§ **Instructions for the task**
Nothing but the lines below between the line holding "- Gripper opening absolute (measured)" and the line holding "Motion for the", inclusive, should appear in the answer, each set down exactly.

§ **Given information**
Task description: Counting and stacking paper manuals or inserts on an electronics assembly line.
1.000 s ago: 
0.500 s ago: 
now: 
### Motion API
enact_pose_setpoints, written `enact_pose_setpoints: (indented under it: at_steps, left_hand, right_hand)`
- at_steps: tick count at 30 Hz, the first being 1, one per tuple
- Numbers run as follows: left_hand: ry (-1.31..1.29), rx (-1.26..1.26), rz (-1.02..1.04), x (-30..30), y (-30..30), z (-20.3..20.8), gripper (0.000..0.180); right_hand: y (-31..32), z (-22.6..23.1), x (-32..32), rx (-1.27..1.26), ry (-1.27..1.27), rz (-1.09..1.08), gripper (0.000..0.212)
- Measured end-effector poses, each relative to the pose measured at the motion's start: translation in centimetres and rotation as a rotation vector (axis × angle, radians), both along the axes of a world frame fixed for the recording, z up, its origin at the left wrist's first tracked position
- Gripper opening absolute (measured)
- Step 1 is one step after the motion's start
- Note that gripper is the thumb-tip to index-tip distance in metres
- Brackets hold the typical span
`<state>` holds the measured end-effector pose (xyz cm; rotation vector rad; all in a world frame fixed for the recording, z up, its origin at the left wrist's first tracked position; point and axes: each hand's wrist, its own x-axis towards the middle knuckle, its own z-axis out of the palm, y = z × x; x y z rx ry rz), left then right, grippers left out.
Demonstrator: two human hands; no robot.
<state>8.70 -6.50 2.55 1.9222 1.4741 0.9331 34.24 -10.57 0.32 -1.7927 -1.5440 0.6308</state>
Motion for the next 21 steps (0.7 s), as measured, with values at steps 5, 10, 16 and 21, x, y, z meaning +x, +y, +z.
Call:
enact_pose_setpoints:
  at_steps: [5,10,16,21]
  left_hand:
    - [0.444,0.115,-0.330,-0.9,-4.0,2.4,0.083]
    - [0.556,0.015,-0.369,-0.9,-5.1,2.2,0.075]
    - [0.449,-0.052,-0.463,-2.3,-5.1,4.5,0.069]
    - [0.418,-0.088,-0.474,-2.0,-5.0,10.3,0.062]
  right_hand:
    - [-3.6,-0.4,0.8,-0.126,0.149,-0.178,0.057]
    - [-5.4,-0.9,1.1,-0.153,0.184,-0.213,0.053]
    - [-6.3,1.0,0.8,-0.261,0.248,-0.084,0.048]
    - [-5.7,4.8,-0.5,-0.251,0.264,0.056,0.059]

§ **Answer for the task**
- Gripper opening absolute (measured)
- Step 1 is one step after the motion's start
- Note that gripper is the thumb-tip to index-tip distance in metres
- Brackets hold the typical span
`<state>` holds the measured end-effector pose (xyz cm; rotation vector rad; all in a world frame fixed for the recording, z up, its origin at the left wrist's first tracked position; point and axes: each hand's wrist, its own x-axis towards the middle knuckle, its own z-axis out of the palm, y = z × x; x y z rx ry rz), left then right, grippers left out.
Demonstrator: two human hands; no robot.
<state>8.70 -6.50 2.55 1.9222 1.4741 0.9331 34.24 -10.57 0.32 -1.7927 -1.5440 0.6308</state>
Motion for the next 21 steps (0.7 s), as measured, with values at steps 5, 10, 16 and 21, x, y, z meaning +x, +y, +z.

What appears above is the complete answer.